> [Required work] Give back exactly the lines from the one holding "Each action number" to the last line of the entries, both included, and nothing more.

> [Material for the task]

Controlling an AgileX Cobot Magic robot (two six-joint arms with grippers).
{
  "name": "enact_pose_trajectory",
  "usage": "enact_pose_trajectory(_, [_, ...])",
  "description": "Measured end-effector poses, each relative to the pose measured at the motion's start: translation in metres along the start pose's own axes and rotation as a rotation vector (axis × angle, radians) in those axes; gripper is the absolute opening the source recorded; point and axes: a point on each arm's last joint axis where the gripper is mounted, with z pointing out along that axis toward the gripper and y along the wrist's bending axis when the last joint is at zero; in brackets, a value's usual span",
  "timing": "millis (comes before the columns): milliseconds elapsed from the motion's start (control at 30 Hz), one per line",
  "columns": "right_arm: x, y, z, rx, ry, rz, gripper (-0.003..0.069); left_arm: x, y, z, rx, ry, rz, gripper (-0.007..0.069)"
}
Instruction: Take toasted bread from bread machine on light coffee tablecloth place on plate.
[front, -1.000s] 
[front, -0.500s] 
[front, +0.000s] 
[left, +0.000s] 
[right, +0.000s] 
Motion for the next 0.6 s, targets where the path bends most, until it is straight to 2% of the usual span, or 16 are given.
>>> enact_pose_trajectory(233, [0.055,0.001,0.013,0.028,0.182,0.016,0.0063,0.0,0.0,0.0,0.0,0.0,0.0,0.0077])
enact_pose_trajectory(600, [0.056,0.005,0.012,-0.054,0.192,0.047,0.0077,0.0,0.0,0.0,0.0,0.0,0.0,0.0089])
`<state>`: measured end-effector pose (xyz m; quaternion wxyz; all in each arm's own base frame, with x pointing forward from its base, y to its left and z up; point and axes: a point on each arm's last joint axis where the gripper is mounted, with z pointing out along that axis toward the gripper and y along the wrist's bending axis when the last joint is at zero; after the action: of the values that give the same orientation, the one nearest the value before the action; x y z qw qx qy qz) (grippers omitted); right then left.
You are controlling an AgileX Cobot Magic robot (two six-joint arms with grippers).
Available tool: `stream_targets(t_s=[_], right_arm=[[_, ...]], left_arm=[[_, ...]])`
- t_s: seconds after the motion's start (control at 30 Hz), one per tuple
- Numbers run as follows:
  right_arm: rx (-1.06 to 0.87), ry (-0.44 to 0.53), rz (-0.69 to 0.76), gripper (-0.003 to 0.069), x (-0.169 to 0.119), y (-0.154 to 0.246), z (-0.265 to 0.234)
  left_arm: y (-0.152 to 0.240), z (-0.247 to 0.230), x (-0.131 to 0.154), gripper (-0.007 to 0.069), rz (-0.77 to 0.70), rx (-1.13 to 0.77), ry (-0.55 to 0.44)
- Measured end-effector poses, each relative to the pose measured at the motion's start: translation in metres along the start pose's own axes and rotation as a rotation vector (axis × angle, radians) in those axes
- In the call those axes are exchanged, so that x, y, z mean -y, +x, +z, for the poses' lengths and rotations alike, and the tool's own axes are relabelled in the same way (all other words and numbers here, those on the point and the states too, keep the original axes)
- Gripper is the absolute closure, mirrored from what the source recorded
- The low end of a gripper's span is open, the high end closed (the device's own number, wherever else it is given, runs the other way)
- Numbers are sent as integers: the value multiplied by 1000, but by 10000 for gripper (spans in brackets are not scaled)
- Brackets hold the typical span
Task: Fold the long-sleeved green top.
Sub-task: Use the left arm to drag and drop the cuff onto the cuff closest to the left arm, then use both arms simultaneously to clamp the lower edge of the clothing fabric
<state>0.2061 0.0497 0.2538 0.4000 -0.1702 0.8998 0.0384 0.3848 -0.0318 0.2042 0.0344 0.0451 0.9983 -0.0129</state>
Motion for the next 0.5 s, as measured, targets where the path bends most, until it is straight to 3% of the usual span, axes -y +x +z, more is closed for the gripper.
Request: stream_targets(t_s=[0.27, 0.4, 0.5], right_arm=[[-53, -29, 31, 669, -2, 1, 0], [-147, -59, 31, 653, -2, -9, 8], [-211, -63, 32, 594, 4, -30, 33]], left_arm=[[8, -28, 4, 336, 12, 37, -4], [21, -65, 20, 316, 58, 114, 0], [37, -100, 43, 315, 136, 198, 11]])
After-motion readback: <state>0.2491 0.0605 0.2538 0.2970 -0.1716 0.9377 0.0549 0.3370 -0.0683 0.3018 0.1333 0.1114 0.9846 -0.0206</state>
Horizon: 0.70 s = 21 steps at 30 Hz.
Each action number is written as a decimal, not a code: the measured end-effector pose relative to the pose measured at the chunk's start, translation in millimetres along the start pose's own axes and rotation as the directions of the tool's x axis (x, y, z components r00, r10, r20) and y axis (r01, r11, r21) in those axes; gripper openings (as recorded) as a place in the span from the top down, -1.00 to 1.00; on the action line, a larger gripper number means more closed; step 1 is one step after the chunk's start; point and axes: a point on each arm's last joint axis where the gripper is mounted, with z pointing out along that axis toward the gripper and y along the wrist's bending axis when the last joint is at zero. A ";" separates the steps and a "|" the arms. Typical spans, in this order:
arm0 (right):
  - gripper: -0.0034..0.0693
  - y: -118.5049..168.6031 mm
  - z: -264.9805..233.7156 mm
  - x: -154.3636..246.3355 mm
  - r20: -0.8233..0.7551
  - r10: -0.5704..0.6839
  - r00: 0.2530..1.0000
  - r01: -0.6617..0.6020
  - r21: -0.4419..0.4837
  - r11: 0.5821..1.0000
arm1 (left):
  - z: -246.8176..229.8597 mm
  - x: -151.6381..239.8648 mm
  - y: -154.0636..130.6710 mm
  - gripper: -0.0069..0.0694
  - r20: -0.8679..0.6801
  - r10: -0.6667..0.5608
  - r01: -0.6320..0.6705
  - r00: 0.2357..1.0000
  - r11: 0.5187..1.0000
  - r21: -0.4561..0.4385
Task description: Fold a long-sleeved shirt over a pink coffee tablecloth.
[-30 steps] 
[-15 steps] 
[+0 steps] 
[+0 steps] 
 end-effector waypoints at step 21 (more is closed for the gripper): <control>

> [Response below]
Each action number is written as a decimal, not a code: the measured end-effector pose relative to the pose measured at the chunk's start, translation in millimetres along the start pose's own axes and rotation as the directions of the tool's x axis (x, y, z components r00, r10, r20) and y axis (r01, r11, r21) in those axes; gripper openings (as recorded) as a place in the span from the top down, -1.00 to 1.00; on the action line, a larger gripper number means more closed; step 1 is one step after the chunk's start; point and axes: a point on each arm's last joint axis where the gripper is mounted, with z pointing out along that axis toward the gripper and y along the wrist's bending axis when the last joint is at zero. A ";" separates the steps and a "|" the arms. Typical spans, in this order:
arm0 (right):
  - gripper: -0.0034..0.0693
  - y: -118.5049..168.6031 mm
  - z: -264.9805..233.7156 mm
  - x: -154.3636..246.3355 mm
  - r20: -0.8233..0.7551
  - r10: -0.5704..0.6839
  - r00: 0.2530..1.0000
  - r01: -0.6617..0.6020
  - r21: -0.4419..0.4837
  - r11: 0.5821..1.0000
arm1 (left):
  - z: -246.8176..229.8597 mm
  - x: -151.6381..239.8648 mm
  - y: -154.0636..130.6710 mm
  - gripper: -0.0069..0.0694
  - r20: -0.8679..0.6801
  - r10: -0.6667..0.5608
  - r01: -0.6320..0.6705
  - r00: 0.2357..1.0000
  - r11: 0.5187..1.0000
  - r21: -0.4561..0.4385
Task description: Fold a long-sleeved shirt over a pink coffee tablecloth.
[-30 steps] 
[-15 steps] 
[+0 steps] 
[+0 steps] 
 end-effector waypoints at step 21 (more is closed for the gripper): <control>

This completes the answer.